Wednesday, 10 March 2010 10:12
Jacqueline Charles reports for the The Miami Herald today on the politics of aid in Haiti. Charles notes that despite hundreds of thousands still without shelter, the "behind-the-scenes jockeying" by aid groups, NGOs and governments alike will only increase. Charles writes:
The battle includes aid groups known as nongovernmental organizations (NGOs) and U.N. agencies that want to be the chief humanitarian agencies, countries that are lobbying for a seat at the decision table, and leaders from around the world who fly in frequently making promises that have yet to be met.
Mark Turner of the International Organization for Migration, a UN agency, explains simply, "the world is pumping in money here and everyone wants in on the action." Turner continues:
"But organizationally, the aid industry is like corporations.

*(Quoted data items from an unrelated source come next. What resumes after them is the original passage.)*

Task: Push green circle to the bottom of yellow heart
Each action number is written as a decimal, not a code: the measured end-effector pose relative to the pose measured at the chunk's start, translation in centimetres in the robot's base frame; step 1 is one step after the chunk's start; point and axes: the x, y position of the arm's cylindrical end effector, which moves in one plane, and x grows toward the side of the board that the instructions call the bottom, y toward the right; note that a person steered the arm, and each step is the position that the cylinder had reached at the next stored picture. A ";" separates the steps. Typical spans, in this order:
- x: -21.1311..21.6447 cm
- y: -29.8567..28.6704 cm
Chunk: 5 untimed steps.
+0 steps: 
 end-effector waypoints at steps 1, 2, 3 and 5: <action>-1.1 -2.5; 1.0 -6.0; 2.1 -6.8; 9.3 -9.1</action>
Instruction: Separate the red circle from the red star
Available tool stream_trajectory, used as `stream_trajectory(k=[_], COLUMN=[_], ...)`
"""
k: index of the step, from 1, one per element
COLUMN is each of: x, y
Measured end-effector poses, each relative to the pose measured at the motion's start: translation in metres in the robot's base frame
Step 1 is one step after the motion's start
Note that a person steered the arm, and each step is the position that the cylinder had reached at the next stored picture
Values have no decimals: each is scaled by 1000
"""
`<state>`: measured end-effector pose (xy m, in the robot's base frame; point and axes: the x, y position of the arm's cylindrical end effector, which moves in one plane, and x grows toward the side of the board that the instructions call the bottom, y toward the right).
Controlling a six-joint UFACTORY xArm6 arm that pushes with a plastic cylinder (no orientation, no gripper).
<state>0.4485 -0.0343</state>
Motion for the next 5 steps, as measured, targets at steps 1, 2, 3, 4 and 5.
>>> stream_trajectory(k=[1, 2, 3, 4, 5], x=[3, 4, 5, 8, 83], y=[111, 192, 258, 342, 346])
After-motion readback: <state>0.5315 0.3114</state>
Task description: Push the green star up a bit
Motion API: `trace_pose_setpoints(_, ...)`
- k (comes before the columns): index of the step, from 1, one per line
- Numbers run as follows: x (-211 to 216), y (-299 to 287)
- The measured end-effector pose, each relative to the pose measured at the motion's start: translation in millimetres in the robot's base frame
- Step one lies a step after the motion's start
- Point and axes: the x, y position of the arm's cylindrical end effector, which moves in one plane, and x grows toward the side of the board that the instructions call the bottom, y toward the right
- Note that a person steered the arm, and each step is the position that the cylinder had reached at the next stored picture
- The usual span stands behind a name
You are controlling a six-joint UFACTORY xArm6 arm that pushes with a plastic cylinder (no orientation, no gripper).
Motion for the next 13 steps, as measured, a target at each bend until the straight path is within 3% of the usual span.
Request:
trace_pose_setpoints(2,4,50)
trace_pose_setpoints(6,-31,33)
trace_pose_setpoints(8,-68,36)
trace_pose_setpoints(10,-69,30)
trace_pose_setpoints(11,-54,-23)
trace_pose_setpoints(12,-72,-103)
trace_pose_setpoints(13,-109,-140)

A budget depends on a big job that is high profile, and if you want budget, you want staff, you have to be here."
But most of the $2 billion dollars that have flowed into the country have bypassed the Haitian Government:
"All of the millions that are coming into Haiti right now are going into the hands of NGOs," Préval told The Miami Herald before heading to Washington where he planned to ask the U.S. to reverse its long-standing policy of not providing money directly to the Haitian government. The U.S. and others had stopped funding the government directly because of Haiti's history of corruption.
Charles reports on the effects of this aid jockeying and influx of organizations on the Haitian people:
Préval said his government had received $7 million out of the many millions promised. Haitian government officials acknowledge that it was difficult to control aid agencies before the quake, and now it's become even more difficult.
The increase, often small groups incapable of handling the challenge of such a disaster, has led to increased traffic jams, haphazard tent distributions, confusion and even backlash.
To read the entire article, click here.
"The population is always a victim because it never benefits," said Mordochee Saint-Louis, a community leader who lives in an encampment with 2,000 people left homeless.
In another camp, 2,677 residents living on a private plot sleep in soggy cardboard and on dirty sheets fastened by tree limbs, instead of in tents.
A few weeks ago, a white tent sprouted up in the middle of the camp ground, delivered there by an NGO. Soon after, another aid group brought a potable-water bladder. And several days ago, Korean aid workers dropped by and vaccinated the children.
No one has come to coordinate the effort, or even deliver food, say camp leaders, who recently created their own food coupons -- pink slips that are ready to be swapped for the real thing should an aid group come.
"It's growing everyday," said Peterson Jean, a camp leader. "Nobody has come."